Benching Brendan Ryan is Stupid
|Today Mariners manager Eric Wedge made it clear that Brendan Ryan isn’t the team’s starting shortstop anymore, and that the change has some degree of permanence. Brendan Ryan hasn’t hit well, really ever, and that has carried over into this season, and Eric Wedge doesn’t like it, evidently.
Without going too deep into the mechanics of a move like this and the chances of it having a substantial, measurable, positive effect on the team’s production, I’ll say simply that it’s unlikely to.
Ryan is a bad hitter. He’s not a bad hitter because his approach is terrible, he’s not a bad hitter because he doesn’t try hard enough, he’s a bad hitter because he’s just not gifted in that area. Put Brendan Ryan in the mental state of peak clarity, give him the perfectly-sized bat, equip him with the best pitching coach, he probably still sucks at the plate. I don’t want to spend a large amount of time looking at his advanced metrics to find information that everyone already agrees with.
The problem with the move is that the team didn’t replace him with someone better. They replaced him with Robert Andino, who is barely a better hitter and who is substantially worse defensively. They replace.
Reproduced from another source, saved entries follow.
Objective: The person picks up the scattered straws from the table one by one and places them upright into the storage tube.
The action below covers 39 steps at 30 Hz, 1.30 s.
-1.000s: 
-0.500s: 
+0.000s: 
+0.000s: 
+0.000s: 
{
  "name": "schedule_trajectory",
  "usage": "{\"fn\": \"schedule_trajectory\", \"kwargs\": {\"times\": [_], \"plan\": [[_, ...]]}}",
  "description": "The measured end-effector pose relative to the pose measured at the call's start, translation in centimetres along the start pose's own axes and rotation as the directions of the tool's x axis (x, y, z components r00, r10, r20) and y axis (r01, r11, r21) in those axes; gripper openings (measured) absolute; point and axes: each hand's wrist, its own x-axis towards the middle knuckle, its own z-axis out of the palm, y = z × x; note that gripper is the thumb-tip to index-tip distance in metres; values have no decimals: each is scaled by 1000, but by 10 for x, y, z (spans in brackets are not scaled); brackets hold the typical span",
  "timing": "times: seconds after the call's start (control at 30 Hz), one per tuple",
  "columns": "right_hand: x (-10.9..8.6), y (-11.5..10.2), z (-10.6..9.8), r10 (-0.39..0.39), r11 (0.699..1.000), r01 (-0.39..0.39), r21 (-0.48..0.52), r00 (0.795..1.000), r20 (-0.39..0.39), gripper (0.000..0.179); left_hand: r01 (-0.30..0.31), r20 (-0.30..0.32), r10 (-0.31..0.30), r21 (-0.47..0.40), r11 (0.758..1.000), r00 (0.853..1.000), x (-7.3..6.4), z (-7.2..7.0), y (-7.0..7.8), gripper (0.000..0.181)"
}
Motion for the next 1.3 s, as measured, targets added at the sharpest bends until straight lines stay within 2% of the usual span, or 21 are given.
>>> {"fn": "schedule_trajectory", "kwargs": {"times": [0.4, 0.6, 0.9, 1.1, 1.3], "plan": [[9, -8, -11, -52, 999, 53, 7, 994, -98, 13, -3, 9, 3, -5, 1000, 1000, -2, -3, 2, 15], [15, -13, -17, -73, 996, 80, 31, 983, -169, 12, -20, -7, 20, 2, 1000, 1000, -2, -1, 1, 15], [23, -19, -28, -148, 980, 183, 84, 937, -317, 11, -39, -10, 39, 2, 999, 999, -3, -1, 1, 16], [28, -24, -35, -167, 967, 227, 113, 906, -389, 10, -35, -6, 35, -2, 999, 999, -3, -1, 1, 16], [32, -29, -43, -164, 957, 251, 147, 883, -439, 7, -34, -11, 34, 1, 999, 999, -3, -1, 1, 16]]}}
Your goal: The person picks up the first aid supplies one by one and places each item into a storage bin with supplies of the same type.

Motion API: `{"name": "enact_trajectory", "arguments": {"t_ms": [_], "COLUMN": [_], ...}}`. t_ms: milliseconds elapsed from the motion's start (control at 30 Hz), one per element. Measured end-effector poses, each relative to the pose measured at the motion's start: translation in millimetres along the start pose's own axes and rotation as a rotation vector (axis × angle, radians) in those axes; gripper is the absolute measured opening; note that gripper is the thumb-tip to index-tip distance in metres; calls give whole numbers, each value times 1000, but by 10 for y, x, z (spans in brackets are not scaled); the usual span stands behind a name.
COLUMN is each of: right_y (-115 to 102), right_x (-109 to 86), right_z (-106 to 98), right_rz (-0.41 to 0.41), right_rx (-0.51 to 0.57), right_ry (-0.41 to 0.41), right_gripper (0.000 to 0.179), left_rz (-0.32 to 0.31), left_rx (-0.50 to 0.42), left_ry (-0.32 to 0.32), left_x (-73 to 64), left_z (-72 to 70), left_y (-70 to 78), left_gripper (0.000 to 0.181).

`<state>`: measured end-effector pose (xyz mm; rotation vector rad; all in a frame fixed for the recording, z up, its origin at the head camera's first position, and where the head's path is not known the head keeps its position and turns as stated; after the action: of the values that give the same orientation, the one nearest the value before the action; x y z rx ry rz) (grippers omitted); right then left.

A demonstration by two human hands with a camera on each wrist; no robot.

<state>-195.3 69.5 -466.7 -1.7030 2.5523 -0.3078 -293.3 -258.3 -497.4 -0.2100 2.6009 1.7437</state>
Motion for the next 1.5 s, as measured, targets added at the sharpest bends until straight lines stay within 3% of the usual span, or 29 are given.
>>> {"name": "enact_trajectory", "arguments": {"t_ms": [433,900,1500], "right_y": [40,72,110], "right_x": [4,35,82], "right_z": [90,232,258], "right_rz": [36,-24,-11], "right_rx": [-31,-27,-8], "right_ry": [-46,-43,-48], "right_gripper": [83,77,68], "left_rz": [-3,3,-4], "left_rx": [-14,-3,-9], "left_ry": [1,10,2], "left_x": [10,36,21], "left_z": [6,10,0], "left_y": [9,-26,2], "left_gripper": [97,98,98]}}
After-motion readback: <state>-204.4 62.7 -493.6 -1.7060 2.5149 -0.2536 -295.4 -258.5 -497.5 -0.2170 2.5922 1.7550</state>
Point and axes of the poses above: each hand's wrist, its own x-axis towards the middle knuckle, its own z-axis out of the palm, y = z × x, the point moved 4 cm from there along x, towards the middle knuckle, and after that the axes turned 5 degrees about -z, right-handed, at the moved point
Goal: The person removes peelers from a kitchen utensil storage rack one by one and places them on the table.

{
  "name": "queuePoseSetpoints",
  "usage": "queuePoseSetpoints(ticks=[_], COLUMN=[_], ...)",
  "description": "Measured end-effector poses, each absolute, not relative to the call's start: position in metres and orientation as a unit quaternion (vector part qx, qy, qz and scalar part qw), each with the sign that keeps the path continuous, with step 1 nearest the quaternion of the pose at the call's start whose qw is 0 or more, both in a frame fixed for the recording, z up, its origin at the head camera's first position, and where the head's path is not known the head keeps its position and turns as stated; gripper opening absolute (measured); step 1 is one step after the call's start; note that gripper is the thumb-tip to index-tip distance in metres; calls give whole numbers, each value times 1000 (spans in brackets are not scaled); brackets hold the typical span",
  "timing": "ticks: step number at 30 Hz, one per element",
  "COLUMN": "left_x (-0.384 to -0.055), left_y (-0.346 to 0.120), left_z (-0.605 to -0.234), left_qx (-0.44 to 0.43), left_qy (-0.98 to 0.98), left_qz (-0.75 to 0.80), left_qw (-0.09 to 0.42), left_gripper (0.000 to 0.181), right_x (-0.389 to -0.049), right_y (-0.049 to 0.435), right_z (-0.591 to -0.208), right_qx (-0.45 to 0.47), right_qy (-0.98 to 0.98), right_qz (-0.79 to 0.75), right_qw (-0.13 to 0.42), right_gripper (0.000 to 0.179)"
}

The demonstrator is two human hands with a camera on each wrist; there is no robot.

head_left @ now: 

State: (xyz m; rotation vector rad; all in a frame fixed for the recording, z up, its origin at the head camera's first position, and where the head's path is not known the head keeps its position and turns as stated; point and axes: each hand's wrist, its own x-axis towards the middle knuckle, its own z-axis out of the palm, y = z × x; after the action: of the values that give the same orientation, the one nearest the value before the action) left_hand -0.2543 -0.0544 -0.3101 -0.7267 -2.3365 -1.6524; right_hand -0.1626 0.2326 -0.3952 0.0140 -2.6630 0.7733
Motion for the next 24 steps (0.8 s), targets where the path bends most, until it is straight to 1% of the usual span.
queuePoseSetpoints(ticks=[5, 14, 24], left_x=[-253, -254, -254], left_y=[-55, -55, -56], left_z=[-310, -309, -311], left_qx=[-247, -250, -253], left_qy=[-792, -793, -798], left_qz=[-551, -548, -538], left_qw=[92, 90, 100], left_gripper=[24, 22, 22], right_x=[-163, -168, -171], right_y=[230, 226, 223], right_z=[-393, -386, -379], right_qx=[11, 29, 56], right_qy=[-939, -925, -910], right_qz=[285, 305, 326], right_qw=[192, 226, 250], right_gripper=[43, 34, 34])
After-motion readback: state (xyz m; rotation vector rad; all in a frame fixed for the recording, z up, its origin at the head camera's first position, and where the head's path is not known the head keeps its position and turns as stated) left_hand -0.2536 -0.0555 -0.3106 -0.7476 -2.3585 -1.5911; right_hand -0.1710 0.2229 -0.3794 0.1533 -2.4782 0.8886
Replacing Brendan Ryan with Robert Andino is like punching yourself in the dick and balls (or ovaries for the ladies) out of frustration with your own inability to conceive a child: I can empathize with the sentiment, but it’s a near-certainty that it won’t tangibly improve your situation.
This is a poor move strategically, and undermines considerable time and money spent on having Ryan in the lineup in the past. In Andino you’ve replaced an elite defender with an average one, and a guy that has actually been worse at the plate than Ryan over the course of his career (66 wRC+ to Ryan’s 73).
It’s also a move that doesn’t make a ton of sense from a “message-sending” perspective. You’ll hear words like “grit,” and “wanting it more” or whatever the fuck people say when it’s a convenient way to put down a player without researching said player’s overall production. But Brendan Ryan’s future with this team is limited, and the magnitude of this move is likely to be minimal. The team has effectively replaced a glove-only, lame-duck shortstop with a backup utility infielder. They’ve swapped a guy who has more than 8.0 WAR in his last less-than 1,900 plate appearances for a guy that has barely cracked replacement level in more than 1,400 plate appearances.
All of this commotion, of course, is occuring at a position that was 14 percent worse than league average at the plate last year.
For those that like analogies, this is like punishing your place kicker when your team gives up a kickoff return for a touchdown. It’s like demoting your janitor because stock prices dropped. It remedies a problem with an objectively worse solution, and in a spot that is unlikely to have any lasting impact on the long-term or short-term success of the team.
The Mariners have made a scapegoat of a player that was known to be a poor hitter, at a position where most guys who can play the position well defensively are poor hitters, on a team that has three former top prospects with remaining options who are struggling nearly as bad.
Of course, maybe Brendan Ryan is an asshole and a cancer. Maybe he’s the equivalent of asshole cancer as it relates to the anatomy of a team. I don’t know that, I don’t know him at all. That was ostensibly the reason why he was so easily-available from the St. Louis Cardinals, and also a rumor floated about Casper Wells, who has been bouncing around on the waiver wire for the better part of a month.
From the perspective of the fan though, this is just a pseudo-ceremonious demotion of an apparently-undervalued asset.